From: Noah Goldstein <goldstein.w.n@gmail.com>
To: Sunil K Pandey <skpgkp2@gmail.com>
Cc: libc-alpha@sourceware.org
Subject: Re: [PATCH] x86-64: Improve evex512 version of strlen functions
Date: Fri, 28 Oct 2022 11:33:54 -0500 [thread overview]
Message-ID: <CAFUsyfKMm3wequaZXF1kZFSuc3nY8NDso1LP1CqBvd7hKW0dFQ@mail.gmail.com> (raw)
In-Reply-To: <20221028154810.1801123-1-skpgkp2@gmail.com>
On Fri, Oct 28, 2022 at 10:49 AM Sunil K Pandey via Libc-alpha
<libc-alpha@sourceware.org> wrote:
>
> This patch improves following functionality
> - Replace VPCMP with VPCMPEQ.
> - Replace page cross check logic with sall.
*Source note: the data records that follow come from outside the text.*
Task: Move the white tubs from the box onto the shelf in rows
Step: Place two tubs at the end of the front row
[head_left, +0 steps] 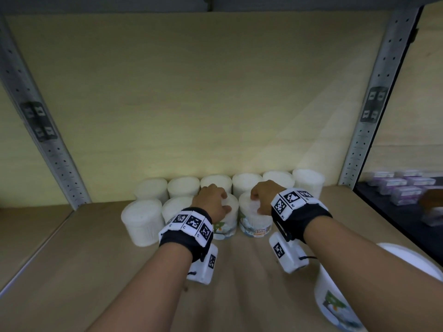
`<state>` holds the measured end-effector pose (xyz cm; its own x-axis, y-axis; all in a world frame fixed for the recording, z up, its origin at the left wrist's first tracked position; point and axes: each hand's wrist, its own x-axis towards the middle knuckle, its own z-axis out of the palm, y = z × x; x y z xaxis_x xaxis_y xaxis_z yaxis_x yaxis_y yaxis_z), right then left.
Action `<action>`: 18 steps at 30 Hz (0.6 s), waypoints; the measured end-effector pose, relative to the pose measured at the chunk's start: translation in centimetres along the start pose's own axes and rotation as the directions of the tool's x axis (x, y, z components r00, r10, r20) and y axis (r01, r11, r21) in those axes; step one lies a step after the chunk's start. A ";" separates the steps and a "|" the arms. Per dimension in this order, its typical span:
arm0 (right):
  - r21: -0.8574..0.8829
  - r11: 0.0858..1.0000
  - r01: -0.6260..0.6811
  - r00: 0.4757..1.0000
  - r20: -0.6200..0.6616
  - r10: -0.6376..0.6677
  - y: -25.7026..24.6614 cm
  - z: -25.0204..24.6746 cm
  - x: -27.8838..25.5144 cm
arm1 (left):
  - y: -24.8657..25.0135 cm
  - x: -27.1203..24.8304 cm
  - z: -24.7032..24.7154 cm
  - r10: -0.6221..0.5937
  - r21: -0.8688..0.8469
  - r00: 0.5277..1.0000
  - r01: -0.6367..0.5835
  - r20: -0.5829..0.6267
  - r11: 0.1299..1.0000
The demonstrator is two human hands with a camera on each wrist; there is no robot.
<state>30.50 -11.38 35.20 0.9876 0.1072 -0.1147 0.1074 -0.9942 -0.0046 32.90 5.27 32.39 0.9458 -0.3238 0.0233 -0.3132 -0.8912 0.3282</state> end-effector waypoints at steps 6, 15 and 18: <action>-0.027 1.000 0.003 1.000 0.015 -0.002 0.0 -0.1 0.0 | -0.2 -0.2 -0.9 0.052 -0.090 0.998 -0.048 0.039 0.995; -0.045 0.999 0.014 1.000 0.008 -0.014 0.0 -0.1 0.1 | 0.4 -0.4 0.7 -0.062 0.059 0.994 0.067 -0.089 0.996; -0.049 0.999 0.015 1.000 0.005 -0.014 0.0 0.1 0.0 | 0.4 -0.3 0.9 -0.052 0.061 0.995 0.058 -0.090 0.996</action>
<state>30.53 -11.38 35.07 0.9854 0.1215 -0.1193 0.1274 -0.9909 0.0429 32.43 4.77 31.69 0.9648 -0.2468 0.0914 -0.2625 -0.9261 0.2710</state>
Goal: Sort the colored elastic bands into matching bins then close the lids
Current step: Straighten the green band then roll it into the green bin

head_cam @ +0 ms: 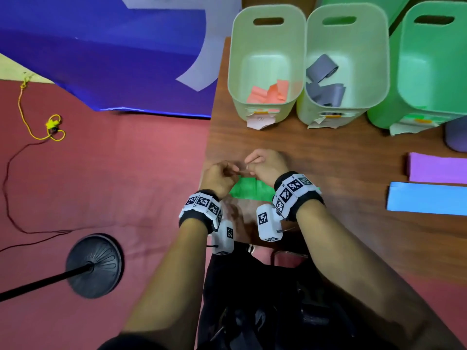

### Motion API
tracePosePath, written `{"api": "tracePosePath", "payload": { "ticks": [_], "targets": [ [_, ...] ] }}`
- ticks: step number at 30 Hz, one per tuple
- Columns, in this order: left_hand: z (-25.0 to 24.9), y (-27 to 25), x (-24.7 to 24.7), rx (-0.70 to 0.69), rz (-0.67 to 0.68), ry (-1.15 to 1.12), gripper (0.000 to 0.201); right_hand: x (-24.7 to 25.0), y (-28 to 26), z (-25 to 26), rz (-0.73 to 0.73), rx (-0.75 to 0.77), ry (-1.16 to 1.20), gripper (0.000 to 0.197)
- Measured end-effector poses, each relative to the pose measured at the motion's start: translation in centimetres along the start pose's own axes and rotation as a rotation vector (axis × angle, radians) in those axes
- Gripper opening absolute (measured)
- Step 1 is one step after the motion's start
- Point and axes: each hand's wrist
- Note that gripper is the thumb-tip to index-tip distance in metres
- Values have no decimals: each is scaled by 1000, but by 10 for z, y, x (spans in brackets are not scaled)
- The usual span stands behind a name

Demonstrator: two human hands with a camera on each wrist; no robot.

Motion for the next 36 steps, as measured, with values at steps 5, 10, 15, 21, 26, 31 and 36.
{"api": "tracePosePath", "payload": {
  "ticks": [5, 10, 15, 21, 26, 31, 36],
  "targets": [
    [20, 4, 1, 24, 68, 4, 20, -26, -5, -11, -25, -10, -70, 28],
    [22, 5, -3, 8, 57, 32, 29, -27, -9, -15, -121, -57, -201, 31],
    [14, 5, -6, -32, 46, 39, 27, -26, -10, -17, -98, -55, -208, 28],
    [13, 5, -10, -32, 69, 48, 25, -31, -9, -25, -112, -51, -203, 29],
    [13, 5, -11, -29, 77, 58, 26, -28, -8, -29, -126, -51, -187, 26],
    [-1, 6, -12, -40, 112, -8, 25, -16, -4, -14, -115, -37, -92, 28],
    [-35, 7, -13, -102, 169, -26, 25, 12, 1, 8, -186, 30, -33, 22]
  ]
}}
Point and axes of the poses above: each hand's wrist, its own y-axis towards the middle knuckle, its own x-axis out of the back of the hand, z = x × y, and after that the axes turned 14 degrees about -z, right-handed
> - Remove extra lea from align_more.
> - Remove uncondition loop jump.
> - Use bsf to check max length in first vector.
> ---
> sysdeps/x86_64/multiarch/strlen-evex-base.S | 91 +++++++++++++--------
> 1 file changed, 57 insertions(+), 34 deletions(-)
>
> diff --git a/sysdeps/x86_64/multiarch/strlen-evex-base.S b/sysdeps/x86_64/multiarch/strlen-evex-base.S
> index c832b15a48..fd6c770e6e 100644
> --- a/sysdeps/x86_64/multiarch/strlen-evex-base.S
> +++ b/sysdeps/x86_64/multiarch/strlen-evex-base.S
> @@ -25,12 +25,12 @@
> # include <sysdep.h>
>
> # ifdef USE_AS_WCSLEN
> -# define VPCMP vpcmpd
> +# define VPCMPEQ vpcmpeqd
> # define VPTESTN vptestnmd
> # define VPMINU vpminud
> # define CHAR_SIZE 4
> # else
> -# define VPCMP vpcmpb
> +# define VPCMPEQ vpcmpeqb
> # define VPTESTN vptestnmb
> # define VPMINU vpminub
> # define CHAR_SIZE 1
> @@ -55,20 +55,29 @@ ENTRY_P2ALIGN (STRLEN, 6)
>
> movl %edi, %eax
> vpxorq %VMM_128(0), %VMM_128(0), %VMM_128(0)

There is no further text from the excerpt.